Disminución de la conciencia: somnolencia constante, olvido, falta de respuesta a las palabras o al tacto. No sabemos cómo una persona se siente inconsciente o en estado de coma. Supongamos que si escucha, por lo tanto: comuníquese con él. No le hable en tercera persona, no discutas con él los funerales y los problemas de herencia u otros problemas. Tóquelo, susúrrele a su oído. No esperes que le responda, tenga paciencia. Invente un sistema de signos con el que se entiendan entre sí. Haga preguntas que requieran una respuesta monosilábica: sí, no. Al final puede que usted observe en él: delirio, confusión emoción, ansiedad, movimientos de gemidos repetitivos, suspiros. Algunas personas al final de la vida están en un estado de inquietud visible. Pero créame, esto le preocupa más a usted que a él, es posible que el paciente no sienta dificultad para respirar, asfixia y otros síntomas; sus gemidos, gruñidos y muecas no siempre son signos de dolor físico.

Dolor: mueca, gemido, cejas fruncidas, tensión en los músculos del cuello y la cintura escapular, preocupación. El dolor no siempre acompaña a la muerte. Sin embargo, si el médico recomienda tomar analgésicos potentes, no tenga miedo de usarlos al final de la vida del paciente.
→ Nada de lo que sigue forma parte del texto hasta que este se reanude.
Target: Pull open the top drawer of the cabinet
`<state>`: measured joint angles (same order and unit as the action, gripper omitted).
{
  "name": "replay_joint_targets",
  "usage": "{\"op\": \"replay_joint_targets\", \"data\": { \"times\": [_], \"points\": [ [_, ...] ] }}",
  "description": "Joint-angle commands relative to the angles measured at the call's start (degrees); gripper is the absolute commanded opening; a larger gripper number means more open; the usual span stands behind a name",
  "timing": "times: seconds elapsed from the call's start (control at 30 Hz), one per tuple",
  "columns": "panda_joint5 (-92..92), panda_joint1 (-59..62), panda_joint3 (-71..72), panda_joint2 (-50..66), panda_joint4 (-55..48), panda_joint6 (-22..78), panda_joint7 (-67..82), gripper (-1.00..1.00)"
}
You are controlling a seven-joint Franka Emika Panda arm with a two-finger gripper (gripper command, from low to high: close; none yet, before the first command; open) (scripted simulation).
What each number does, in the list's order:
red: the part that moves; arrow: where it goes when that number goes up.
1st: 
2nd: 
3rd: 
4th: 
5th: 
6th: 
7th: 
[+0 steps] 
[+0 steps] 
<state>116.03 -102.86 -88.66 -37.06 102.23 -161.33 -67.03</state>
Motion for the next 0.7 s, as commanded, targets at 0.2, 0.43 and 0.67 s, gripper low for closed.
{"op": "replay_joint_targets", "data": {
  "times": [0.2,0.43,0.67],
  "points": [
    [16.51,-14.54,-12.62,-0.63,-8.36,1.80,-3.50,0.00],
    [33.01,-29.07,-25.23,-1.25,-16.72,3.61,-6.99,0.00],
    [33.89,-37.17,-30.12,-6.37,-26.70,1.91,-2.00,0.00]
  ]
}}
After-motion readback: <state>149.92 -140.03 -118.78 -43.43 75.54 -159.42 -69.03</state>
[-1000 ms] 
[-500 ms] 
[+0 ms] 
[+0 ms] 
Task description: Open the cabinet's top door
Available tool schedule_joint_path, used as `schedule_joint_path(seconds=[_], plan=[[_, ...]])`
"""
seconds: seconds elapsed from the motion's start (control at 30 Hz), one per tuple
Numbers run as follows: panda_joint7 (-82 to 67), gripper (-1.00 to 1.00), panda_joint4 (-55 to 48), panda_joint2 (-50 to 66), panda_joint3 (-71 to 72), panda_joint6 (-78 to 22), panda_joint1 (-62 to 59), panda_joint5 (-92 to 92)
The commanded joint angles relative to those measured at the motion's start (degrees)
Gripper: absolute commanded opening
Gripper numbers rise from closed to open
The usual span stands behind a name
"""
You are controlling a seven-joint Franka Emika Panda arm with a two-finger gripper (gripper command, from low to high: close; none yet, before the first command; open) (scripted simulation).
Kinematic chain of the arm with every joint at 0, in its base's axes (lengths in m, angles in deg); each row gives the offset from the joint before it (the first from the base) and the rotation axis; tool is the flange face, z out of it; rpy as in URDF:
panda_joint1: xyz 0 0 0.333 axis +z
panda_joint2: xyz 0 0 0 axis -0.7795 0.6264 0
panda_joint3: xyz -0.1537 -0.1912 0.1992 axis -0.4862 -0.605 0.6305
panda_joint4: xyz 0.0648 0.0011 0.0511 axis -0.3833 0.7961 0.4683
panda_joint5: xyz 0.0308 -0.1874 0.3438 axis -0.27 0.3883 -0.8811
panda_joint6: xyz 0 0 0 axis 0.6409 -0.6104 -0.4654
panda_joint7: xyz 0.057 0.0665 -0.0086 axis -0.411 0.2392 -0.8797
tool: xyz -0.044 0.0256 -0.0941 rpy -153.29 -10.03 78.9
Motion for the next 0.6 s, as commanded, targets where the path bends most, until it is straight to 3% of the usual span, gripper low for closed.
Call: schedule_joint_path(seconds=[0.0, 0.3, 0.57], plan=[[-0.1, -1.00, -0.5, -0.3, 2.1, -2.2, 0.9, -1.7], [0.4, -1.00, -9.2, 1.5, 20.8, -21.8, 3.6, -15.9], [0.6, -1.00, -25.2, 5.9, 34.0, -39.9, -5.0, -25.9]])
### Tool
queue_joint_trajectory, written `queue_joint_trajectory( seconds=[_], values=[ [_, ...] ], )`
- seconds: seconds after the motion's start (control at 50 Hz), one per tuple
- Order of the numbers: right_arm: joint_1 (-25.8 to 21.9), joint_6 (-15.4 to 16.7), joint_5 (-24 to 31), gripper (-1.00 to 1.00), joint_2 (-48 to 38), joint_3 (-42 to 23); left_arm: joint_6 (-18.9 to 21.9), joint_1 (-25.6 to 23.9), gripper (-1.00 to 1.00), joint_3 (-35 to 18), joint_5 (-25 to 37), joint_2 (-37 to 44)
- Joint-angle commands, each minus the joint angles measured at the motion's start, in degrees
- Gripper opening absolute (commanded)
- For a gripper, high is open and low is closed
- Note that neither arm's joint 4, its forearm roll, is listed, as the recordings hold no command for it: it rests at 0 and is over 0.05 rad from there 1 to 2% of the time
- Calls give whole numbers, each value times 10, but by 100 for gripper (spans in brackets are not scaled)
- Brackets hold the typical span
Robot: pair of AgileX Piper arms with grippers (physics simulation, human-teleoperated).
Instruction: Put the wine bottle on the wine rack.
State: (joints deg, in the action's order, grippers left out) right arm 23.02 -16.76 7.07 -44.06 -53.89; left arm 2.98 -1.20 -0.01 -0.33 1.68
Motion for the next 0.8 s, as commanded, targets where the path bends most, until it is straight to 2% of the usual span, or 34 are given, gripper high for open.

No serán adictivos y no contribuirán a su muerte. Pero pueden aliviar la condición de su ser querido. Algunas veces se producen síntomas raros e inesperados. Una oleada de energía justo antes de la muerte, respiraciones agudas, asfixia, deterioro agudo. Recuerde; el deterioro puede ocurrir repentinamente, pero aún puede hablar con su ser querido si se produce neumonía, convulsiones, edema pulmonar o edema cerebral. Otros signos de muerte inminente: decoloración de las uñas, cambios en la temperatura de las manos y los pies (se vuelven más fríos), exacerbación de los rasgos faciales, manifestación en la cara de un triángulo nasolabial blanco claro.

A veces una persona no muere, como si esperara el permiso de sus seres queridos. Es importante dejarlo ir y dejarlo morir en un ambiente tranquilo. Dígale lo más importante: Perdóname, Te perdono, Te amo, Gracias Adiós.

Antes de hablar sobre la muerte con su ser querido, haga usted un examen propio de esa situación solo con usted: preguntas claves son:  ¿Qué sería lo más importante para ti al final de tu vida? (por ejemplo, para recibir una buena atención médica, poder despedirse de sus seres queridos, poner las cosas en orden). ¿Hay algún desacuerdo en su familia que pueda molestar a su ser querido? Quizás debería preocuparse por adelantado de la voluntad. ¿Hay alguien (persona, animal) que quisiera ver,  qué tu quisieras ver antes de morir y qué tú ser querido? ¿Qué asuntos le gustaría completar? ¿Qué pensamientos lo molestan y lo persiguen? ¿Entiende la última voluntad de tu ser querido? ¿qué quisiera en su funeral en su agonía? ¿Responsables de sus pendientes? Estamos en mayor riesgo si no nos comprendemos y entendemos nuestras diferencias.